Author: Lance Perkins
Date: 10:18:19 10/05/05
Go up one level in this thread
On October 05, 2005 at 04:38:05, Joachim Rang wrote: >On October 04, 2005 at 20:02:37, Jon Dart wrote: > >>On October 04, 2005 at 19:23:49, Joachim Rang wrote: >> >> >>>what has this to do with book-learning? >> >>I have two kinds of book learning. One is opening >>learning based on scores during the game. Then there >>is a separate learning pass based on game result. >>They are independent. The first strategy avoids >>lines that give a bad score soon out of book. But >>sometimes these are not actually bad openings.
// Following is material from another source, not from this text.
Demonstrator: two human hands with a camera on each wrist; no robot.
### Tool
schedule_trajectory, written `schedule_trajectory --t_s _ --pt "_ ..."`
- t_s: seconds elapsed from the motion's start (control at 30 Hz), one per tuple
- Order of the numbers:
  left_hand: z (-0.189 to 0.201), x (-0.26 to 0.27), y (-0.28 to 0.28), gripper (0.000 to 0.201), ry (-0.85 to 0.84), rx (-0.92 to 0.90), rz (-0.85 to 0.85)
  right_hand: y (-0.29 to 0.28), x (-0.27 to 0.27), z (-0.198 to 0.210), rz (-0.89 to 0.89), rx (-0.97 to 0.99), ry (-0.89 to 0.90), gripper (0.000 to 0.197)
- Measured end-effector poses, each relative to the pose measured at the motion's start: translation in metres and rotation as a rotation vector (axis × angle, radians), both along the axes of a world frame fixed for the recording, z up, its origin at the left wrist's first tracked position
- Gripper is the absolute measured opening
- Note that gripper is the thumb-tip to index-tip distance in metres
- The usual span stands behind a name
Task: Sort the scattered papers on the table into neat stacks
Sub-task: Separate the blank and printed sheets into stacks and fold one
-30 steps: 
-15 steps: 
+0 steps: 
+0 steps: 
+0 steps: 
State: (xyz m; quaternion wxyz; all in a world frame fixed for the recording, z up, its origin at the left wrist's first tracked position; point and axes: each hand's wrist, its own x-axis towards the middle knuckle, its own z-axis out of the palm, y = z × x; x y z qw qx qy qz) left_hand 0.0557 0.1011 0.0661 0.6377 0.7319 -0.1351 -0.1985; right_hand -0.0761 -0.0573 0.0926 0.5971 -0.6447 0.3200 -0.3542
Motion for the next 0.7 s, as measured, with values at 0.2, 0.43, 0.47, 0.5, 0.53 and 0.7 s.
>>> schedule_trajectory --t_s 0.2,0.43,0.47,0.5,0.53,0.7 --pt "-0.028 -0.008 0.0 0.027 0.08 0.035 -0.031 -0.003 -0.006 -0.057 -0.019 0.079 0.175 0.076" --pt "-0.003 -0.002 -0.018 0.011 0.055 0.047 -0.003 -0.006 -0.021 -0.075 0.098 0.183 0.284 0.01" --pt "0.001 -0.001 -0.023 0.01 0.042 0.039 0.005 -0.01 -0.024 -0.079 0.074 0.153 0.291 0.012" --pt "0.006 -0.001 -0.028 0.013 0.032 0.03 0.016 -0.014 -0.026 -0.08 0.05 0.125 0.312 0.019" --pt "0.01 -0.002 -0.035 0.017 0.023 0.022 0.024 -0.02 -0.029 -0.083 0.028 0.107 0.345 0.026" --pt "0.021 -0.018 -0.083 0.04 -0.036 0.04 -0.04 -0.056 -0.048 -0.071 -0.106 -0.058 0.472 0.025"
The >>second strategy avoids lines that lead to lost games. >> >>--Jon > >I don't get it. If your score is say -10 and the opponent looses on time you >decide that was a good opening? If the game is over just take the last eval and >decide whether it is a loss, draw or win. Then you make your book-learning. I >may even suggest margins: score >300 = win; 300 > score < -300 = draw; score < >-300 = loss. > >Joachim The point is: guessing the result of a game is not a substitute for the real result. The loss due to time is just an example. How about a resignation by a human oponent, or an agreed draw between the human oponent and the engine operator, etc, etc. Here is one example: One side is up by a Queen, but the position is locked, such that no side can make progress, so both the human player and the operator agree to a draw. In your solution, you want the engine to record this as a win for the side that is up by a Queen. A flawed solution, obviously.